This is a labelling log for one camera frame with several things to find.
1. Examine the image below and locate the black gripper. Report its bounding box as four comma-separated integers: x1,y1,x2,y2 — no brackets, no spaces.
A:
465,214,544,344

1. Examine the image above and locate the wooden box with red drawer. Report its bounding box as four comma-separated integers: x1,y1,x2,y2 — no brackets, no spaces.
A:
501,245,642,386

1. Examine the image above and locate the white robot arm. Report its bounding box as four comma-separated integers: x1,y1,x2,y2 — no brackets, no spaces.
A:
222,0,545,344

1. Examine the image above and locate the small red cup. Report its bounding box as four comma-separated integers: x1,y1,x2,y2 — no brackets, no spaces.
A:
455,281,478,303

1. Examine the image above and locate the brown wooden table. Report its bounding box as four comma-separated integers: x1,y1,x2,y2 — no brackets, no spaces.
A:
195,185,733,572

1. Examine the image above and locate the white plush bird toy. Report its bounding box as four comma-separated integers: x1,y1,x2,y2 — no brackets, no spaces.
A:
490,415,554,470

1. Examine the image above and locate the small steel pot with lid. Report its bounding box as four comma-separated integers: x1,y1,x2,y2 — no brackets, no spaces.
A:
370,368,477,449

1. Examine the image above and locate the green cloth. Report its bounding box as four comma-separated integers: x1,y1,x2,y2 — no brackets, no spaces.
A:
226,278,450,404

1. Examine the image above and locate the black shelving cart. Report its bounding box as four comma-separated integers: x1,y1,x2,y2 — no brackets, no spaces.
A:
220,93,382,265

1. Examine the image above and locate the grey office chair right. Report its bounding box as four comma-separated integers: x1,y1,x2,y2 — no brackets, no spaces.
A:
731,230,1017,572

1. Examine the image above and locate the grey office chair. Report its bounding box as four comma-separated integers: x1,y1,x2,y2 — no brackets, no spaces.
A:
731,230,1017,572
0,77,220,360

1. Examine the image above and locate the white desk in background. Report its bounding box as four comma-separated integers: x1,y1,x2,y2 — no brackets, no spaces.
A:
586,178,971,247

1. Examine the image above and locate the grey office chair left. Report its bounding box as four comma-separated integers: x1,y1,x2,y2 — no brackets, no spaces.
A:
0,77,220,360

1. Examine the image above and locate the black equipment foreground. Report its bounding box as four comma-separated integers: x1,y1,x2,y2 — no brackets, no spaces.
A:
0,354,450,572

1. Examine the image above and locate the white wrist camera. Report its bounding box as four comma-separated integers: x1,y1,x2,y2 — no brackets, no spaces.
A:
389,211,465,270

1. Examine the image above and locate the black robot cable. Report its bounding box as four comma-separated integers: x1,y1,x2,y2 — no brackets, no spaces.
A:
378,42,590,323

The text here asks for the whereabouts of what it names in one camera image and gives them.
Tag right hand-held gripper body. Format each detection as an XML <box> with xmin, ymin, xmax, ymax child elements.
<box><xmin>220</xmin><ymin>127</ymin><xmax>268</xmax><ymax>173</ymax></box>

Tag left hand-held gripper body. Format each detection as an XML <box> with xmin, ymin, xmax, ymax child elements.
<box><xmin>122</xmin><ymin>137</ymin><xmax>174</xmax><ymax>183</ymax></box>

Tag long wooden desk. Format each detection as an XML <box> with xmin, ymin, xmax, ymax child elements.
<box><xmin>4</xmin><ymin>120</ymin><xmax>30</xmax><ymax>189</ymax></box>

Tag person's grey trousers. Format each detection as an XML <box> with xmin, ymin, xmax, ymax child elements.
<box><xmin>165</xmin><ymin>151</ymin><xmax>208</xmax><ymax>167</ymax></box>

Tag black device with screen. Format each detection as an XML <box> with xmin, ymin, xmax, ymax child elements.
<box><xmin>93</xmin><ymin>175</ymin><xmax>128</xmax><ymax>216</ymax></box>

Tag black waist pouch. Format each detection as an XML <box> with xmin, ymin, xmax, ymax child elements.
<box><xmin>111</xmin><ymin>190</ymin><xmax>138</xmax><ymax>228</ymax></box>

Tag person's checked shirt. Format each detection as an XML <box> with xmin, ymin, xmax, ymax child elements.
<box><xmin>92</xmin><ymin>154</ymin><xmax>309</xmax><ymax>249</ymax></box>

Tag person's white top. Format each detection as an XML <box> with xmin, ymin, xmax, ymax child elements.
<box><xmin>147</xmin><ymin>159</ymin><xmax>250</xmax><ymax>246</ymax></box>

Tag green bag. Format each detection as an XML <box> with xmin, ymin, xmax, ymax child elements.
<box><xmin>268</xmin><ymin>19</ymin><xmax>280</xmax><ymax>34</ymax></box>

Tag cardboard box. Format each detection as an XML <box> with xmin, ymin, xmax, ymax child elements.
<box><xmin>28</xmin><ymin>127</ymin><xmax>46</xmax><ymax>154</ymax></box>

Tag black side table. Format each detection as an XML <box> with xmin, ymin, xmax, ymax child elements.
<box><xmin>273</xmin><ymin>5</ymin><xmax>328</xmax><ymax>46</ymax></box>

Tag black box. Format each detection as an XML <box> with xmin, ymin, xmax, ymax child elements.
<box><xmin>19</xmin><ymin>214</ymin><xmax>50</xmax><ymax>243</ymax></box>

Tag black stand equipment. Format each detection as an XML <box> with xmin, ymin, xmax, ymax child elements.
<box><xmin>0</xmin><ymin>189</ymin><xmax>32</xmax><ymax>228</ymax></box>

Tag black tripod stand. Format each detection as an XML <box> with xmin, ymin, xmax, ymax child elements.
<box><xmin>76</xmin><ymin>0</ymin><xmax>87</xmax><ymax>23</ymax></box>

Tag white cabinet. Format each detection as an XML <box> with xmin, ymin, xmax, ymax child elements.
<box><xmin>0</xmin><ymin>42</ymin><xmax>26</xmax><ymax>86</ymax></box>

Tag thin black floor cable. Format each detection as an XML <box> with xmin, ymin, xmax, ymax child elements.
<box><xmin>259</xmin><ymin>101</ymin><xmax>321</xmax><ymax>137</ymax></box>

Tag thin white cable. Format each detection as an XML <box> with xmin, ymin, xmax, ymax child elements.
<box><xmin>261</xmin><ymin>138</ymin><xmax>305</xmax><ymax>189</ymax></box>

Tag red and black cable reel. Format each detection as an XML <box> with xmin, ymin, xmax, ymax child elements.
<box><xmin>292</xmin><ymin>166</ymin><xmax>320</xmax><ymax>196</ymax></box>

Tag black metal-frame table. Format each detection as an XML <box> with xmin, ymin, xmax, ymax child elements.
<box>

» EXERCISE AIM:
For each line in the entries that contains the string "wooden", make a copy.

» OUTPUT:
1. Examine the image above and locate the wooden box with red drawer. Report its bounding box as four comma-separated integers: x1,y1,x2,y2 — no brackets, no spaces.
1. Examine the image above and locate the brown wooden table. Report its bounding box as four comma-separated integers: x1,y1,x2,y2 — no brackets, no spaces.
Tag long wooden desk. Format each detection as an XML <box> with xmin, ymin, xmax, ymax child elements.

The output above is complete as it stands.